◆ **Task brief**
Each line of the material that mentions the word "find" is to be copied.

◆ **Source data**

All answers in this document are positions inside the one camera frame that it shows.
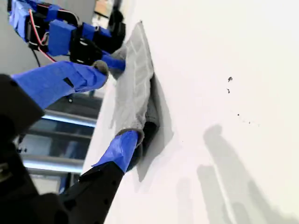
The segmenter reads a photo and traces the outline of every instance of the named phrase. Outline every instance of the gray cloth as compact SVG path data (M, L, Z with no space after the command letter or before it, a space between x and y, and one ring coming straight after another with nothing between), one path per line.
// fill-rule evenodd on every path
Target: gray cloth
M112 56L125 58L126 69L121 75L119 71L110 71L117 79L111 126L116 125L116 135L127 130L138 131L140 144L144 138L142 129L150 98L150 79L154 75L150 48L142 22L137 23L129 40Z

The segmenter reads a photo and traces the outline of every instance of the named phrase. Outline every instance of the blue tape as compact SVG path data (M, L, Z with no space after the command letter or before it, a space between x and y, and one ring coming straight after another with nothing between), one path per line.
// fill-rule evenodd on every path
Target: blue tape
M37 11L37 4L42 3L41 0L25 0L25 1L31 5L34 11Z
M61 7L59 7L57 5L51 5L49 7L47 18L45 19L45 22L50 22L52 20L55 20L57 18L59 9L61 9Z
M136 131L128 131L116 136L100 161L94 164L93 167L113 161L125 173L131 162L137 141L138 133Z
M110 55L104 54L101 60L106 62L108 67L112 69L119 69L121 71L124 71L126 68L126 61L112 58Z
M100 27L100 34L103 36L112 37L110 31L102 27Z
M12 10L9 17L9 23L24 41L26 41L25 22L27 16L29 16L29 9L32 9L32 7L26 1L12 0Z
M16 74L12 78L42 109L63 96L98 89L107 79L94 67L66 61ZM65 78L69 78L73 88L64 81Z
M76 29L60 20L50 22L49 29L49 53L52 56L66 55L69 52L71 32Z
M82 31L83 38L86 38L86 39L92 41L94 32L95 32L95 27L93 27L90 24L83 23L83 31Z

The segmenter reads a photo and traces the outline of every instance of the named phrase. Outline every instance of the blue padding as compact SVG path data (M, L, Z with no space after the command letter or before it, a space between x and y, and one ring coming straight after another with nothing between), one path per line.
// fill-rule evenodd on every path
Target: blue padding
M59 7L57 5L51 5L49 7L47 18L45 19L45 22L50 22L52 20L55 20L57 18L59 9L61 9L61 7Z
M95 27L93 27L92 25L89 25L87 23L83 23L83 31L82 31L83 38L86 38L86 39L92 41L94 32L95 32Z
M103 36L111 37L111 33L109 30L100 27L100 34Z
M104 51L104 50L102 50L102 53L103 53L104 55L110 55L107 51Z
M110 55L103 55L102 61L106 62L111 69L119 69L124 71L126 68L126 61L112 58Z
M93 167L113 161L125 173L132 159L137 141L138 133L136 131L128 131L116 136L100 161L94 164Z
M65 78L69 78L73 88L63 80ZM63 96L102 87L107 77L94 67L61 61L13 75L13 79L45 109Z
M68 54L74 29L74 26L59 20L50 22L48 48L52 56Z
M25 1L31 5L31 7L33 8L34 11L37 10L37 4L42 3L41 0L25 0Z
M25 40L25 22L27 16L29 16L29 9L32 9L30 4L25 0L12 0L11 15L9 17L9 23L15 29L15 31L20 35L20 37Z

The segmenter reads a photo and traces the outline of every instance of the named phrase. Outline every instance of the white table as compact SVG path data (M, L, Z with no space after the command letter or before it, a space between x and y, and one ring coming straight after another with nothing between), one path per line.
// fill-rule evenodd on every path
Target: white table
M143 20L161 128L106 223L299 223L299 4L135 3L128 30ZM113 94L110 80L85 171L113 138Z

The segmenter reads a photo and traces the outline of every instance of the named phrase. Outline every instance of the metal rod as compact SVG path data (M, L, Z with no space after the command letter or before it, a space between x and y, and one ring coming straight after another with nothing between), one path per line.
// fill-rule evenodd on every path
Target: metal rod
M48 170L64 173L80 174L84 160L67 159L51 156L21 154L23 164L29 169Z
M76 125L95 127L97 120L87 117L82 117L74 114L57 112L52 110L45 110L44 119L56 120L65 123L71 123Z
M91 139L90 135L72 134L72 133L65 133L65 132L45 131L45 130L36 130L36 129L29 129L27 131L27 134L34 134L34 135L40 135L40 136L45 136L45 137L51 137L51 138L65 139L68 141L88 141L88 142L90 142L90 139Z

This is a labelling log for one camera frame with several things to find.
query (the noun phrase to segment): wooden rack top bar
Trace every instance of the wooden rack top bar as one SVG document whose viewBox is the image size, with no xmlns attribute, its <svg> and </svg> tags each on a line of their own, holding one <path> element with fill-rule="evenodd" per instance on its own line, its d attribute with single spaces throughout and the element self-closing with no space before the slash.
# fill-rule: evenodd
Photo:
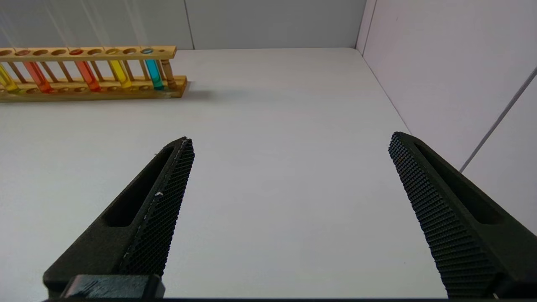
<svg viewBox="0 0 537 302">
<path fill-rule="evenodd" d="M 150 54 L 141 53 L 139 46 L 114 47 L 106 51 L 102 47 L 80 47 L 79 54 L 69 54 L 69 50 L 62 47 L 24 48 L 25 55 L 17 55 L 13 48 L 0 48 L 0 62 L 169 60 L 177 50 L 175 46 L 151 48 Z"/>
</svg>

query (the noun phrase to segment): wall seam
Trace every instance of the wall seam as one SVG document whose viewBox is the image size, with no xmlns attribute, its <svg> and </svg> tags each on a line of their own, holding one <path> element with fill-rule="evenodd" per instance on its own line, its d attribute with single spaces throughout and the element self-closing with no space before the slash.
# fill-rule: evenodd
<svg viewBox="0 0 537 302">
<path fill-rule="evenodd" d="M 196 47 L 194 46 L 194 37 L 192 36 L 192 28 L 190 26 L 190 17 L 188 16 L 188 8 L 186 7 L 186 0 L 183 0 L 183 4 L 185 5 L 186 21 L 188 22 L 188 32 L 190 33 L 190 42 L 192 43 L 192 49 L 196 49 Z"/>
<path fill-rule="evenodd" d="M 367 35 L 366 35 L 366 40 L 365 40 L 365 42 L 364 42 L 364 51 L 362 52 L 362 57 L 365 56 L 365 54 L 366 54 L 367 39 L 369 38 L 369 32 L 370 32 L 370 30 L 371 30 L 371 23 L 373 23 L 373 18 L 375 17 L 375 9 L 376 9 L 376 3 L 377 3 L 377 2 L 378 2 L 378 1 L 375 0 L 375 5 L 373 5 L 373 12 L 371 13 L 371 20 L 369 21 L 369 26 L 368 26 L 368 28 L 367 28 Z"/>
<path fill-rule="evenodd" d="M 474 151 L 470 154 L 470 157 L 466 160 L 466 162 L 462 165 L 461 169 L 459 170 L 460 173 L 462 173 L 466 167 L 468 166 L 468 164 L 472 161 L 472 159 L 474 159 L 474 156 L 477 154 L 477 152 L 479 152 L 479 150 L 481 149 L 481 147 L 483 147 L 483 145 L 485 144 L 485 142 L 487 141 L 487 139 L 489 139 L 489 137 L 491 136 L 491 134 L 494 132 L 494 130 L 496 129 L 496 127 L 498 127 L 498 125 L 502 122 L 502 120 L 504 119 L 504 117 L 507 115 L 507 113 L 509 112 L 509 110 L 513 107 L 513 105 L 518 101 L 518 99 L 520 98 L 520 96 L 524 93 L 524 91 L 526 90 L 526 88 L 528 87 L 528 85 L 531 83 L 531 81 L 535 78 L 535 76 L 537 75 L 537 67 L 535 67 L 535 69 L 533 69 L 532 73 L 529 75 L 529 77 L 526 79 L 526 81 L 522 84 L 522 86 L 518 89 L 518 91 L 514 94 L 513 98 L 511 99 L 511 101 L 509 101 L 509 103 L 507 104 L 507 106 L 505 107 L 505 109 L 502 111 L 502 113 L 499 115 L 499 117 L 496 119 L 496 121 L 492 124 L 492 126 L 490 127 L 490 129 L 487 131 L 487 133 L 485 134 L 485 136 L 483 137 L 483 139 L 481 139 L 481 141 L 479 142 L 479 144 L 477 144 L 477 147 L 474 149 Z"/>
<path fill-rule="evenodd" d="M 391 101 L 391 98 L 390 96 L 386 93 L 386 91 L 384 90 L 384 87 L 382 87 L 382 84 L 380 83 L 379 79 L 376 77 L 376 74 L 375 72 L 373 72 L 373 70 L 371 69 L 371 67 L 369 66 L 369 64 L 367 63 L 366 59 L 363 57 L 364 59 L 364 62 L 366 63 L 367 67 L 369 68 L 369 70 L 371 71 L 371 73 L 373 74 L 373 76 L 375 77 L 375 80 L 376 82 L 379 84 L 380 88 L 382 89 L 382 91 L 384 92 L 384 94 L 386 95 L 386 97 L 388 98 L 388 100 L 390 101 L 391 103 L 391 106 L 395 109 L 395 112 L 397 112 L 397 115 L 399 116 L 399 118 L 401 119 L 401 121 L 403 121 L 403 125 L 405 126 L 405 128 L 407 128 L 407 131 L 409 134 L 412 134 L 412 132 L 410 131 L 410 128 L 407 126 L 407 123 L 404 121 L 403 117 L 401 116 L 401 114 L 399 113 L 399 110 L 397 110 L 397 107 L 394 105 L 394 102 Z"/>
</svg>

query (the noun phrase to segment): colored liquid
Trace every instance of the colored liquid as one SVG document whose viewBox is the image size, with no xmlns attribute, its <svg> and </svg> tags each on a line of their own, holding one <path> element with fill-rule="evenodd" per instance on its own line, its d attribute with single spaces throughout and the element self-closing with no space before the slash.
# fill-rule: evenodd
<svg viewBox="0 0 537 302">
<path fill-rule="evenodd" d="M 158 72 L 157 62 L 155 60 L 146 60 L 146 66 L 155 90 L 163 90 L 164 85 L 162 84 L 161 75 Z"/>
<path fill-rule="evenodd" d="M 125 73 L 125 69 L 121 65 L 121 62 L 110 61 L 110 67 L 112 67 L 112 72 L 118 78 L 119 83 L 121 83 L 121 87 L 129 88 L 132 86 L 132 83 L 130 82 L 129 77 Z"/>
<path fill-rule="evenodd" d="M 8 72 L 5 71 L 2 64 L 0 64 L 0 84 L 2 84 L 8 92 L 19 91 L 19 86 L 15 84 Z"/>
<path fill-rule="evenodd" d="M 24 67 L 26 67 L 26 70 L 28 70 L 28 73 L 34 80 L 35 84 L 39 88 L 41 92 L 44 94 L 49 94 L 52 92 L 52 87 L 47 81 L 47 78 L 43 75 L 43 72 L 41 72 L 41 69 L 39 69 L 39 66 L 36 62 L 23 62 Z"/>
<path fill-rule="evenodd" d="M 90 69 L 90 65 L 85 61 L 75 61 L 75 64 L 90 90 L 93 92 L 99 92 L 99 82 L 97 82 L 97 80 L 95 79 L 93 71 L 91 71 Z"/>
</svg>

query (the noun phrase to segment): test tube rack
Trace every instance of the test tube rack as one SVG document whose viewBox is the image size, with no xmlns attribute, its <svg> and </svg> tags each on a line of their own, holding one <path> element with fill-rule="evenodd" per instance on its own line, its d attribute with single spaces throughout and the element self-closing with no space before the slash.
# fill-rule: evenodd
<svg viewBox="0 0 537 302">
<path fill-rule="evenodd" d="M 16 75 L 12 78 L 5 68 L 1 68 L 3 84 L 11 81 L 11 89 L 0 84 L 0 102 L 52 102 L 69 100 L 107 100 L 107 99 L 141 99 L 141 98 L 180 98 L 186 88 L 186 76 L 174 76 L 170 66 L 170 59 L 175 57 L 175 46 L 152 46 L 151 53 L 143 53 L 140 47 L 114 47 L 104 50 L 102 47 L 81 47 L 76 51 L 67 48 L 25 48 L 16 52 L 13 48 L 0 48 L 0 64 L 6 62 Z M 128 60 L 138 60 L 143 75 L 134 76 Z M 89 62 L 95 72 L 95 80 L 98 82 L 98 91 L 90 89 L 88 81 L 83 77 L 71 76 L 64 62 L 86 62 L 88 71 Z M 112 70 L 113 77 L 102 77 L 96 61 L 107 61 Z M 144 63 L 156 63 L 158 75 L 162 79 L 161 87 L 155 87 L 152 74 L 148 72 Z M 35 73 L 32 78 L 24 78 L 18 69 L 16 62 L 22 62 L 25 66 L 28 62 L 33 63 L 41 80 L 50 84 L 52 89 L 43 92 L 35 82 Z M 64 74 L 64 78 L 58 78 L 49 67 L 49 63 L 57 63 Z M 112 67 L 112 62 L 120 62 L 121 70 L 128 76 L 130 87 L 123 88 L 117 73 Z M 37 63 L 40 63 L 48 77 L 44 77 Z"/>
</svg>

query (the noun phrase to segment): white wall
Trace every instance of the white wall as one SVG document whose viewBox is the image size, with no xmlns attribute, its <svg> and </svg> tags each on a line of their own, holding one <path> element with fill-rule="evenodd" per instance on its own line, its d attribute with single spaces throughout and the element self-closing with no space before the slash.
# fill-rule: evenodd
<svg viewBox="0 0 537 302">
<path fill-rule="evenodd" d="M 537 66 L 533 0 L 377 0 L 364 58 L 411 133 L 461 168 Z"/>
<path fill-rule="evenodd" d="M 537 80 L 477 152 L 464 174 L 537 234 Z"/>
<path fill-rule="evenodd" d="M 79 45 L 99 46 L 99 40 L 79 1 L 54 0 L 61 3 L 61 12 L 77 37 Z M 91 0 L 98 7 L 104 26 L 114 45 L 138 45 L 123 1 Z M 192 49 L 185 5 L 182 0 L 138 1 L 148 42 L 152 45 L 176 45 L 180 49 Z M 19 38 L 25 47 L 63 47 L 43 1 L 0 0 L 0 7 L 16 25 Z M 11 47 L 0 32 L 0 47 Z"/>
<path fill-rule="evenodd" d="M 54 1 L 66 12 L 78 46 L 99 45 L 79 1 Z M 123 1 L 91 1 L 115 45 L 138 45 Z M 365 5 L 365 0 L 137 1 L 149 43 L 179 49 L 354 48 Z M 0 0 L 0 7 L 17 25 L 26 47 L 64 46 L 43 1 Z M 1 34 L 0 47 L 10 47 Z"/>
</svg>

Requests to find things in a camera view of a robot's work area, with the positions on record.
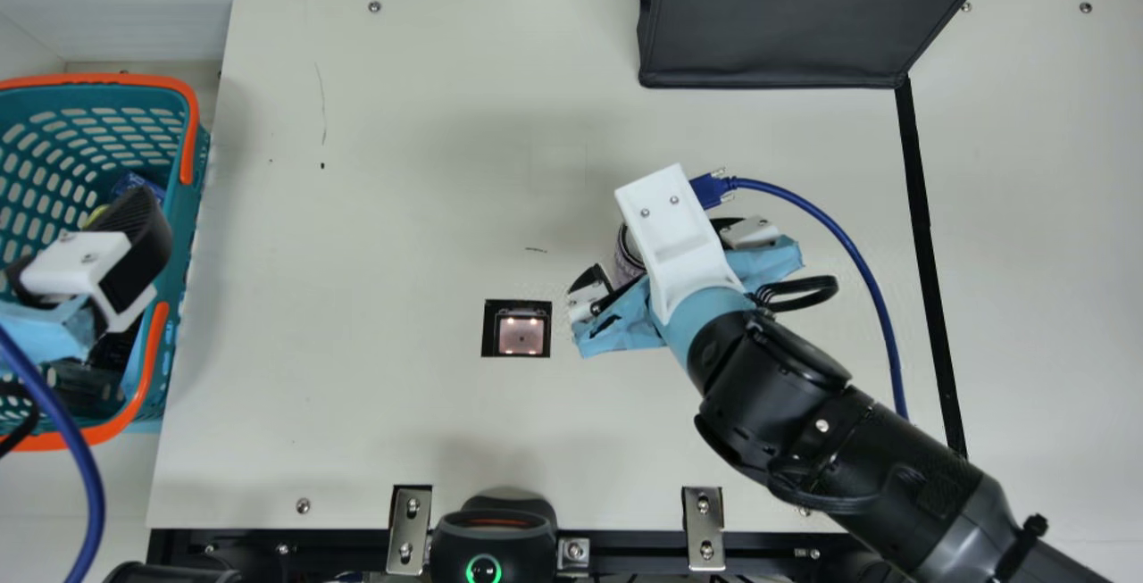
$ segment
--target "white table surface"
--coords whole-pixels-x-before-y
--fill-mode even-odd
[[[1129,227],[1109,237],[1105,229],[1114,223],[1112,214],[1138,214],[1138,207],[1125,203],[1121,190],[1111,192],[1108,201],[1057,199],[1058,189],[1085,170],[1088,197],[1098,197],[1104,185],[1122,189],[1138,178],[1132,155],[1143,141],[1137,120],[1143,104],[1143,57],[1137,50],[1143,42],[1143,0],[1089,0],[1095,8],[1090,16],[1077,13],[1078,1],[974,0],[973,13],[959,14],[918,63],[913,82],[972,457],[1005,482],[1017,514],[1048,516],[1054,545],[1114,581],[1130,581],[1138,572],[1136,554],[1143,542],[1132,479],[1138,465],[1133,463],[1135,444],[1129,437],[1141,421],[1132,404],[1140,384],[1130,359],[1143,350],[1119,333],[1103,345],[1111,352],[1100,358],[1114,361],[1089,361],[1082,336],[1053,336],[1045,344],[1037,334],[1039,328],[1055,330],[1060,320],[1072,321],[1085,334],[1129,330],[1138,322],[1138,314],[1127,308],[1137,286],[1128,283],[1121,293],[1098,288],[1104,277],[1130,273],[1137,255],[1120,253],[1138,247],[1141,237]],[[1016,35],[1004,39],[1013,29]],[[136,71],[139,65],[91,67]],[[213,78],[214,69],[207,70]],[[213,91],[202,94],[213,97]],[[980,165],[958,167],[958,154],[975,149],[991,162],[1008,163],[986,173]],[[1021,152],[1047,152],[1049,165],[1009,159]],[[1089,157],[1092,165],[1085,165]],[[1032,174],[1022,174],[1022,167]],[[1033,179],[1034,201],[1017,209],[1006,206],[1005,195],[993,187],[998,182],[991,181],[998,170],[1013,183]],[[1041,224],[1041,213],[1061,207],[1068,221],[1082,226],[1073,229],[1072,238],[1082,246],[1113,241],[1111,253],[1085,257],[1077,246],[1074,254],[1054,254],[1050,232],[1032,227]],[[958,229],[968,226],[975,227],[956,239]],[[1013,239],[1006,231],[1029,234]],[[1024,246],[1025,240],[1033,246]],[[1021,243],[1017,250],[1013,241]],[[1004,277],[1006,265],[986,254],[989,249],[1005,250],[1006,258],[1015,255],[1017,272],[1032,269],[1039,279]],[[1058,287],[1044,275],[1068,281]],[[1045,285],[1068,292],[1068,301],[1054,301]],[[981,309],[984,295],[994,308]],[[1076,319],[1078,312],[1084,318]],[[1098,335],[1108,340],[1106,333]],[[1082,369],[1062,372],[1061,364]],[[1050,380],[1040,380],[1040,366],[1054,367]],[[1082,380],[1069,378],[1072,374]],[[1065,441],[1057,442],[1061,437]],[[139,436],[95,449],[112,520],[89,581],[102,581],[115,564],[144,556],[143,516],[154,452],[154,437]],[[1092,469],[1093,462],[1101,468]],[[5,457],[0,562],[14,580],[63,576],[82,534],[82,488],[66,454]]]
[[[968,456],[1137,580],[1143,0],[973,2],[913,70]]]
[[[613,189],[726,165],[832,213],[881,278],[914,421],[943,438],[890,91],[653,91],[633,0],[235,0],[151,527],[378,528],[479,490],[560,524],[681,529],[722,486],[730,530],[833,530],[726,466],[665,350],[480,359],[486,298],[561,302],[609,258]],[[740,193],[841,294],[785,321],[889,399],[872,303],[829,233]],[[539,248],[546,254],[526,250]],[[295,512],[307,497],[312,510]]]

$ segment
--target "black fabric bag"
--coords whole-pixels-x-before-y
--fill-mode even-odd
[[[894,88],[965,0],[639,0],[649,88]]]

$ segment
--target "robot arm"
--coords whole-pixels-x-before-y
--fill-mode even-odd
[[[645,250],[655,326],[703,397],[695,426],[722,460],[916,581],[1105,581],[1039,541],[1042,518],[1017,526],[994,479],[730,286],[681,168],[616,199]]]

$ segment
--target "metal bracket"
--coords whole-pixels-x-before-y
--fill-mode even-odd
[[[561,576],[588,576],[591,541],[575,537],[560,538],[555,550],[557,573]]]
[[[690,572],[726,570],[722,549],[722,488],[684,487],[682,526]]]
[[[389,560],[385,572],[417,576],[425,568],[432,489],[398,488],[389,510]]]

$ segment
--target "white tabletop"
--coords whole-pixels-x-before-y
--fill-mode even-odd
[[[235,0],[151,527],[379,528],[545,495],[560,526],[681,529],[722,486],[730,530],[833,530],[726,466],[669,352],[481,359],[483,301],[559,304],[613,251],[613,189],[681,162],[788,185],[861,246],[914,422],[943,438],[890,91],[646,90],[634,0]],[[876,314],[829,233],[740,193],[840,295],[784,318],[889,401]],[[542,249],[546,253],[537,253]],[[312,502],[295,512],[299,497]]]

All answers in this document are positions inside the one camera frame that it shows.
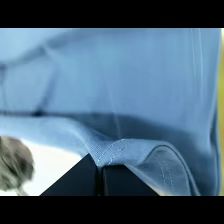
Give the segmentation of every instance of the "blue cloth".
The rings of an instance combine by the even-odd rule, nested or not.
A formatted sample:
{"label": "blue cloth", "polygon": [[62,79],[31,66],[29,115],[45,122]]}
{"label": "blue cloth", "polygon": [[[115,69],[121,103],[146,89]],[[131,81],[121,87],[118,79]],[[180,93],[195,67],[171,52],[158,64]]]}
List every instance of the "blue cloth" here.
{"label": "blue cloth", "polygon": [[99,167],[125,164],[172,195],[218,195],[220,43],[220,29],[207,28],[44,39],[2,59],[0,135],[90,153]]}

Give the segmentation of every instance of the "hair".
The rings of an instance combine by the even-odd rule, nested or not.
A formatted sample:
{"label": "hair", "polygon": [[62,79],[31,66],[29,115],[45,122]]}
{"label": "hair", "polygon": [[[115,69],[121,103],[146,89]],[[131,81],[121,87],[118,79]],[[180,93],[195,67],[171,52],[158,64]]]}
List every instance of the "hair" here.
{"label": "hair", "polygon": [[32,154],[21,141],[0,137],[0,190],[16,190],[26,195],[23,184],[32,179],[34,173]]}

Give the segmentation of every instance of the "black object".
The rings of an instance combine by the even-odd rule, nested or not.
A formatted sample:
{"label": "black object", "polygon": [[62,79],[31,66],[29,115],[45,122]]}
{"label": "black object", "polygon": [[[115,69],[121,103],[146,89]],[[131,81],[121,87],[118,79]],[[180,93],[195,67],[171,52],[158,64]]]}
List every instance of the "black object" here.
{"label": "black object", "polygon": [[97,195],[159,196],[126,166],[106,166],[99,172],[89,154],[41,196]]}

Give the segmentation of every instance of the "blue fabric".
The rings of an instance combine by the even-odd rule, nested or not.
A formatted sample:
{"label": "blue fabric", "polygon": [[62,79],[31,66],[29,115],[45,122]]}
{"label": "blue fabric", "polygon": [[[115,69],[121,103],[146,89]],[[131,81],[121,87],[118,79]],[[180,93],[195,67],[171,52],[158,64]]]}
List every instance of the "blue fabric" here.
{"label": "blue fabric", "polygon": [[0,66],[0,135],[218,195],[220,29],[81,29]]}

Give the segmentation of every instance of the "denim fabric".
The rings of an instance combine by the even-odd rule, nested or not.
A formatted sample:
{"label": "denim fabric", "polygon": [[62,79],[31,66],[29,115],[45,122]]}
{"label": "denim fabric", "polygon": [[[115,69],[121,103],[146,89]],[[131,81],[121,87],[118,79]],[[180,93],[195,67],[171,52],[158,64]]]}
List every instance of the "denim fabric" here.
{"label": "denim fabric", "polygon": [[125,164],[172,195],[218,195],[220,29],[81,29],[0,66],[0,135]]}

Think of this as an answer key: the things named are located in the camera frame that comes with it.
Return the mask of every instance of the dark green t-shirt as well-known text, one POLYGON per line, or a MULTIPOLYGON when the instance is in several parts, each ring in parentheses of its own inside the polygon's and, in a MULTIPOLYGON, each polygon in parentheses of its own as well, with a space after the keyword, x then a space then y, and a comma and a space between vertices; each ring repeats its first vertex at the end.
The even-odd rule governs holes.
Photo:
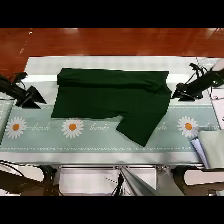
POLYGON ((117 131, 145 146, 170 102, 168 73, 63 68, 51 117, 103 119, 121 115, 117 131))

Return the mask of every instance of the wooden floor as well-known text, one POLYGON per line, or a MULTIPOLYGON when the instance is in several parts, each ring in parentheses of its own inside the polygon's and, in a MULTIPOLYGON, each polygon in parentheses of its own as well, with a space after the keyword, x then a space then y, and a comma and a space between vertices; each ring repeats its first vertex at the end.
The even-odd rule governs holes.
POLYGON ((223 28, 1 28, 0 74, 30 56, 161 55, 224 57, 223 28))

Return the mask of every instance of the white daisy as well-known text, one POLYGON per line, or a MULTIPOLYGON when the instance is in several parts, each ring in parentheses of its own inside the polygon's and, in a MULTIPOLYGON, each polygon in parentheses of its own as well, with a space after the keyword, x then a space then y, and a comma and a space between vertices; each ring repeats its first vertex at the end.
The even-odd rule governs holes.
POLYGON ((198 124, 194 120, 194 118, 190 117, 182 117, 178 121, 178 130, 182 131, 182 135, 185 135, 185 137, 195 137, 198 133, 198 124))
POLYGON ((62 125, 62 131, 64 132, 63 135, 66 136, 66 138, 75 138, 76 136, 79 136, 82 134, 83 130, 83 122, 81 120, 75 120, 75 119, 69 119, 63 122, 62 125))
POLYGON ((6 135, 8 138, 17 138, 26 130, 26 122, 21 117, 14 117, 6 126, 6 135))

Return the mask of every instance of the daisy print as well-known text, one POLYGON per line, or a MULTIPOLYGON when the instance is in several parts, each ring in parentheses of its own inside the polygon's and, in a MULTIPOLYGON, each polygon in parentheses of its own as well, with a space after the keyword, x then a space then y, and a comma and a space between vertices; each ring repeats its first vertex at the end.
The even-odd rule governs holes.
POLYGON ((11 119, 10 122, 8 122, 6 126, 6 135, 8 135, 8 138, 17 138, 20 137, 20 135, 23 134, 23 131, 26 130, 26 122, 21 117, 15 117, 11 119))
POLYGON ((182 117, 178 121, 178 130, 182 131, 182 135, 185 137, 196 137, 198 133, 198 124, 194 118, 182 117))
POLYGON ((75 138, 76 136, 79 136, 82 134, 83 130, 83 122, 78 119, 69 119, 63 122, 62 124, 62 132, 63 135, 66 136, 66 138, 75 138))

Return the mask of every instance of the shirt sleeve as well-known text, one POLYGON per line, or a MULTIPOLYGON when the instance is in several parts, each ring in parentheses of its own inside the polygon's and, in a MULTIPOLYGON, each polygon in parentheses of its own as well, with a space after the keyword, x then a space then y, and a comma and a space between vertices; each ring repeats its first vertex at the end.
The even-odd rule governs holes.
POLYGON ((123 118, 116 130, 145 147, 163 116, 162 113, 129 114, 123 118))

◆ **Expected answer**
This is a labelling log for one camera frame with several things to find.
Requests to find things in a camera view of a robot's work area, with the positions on record.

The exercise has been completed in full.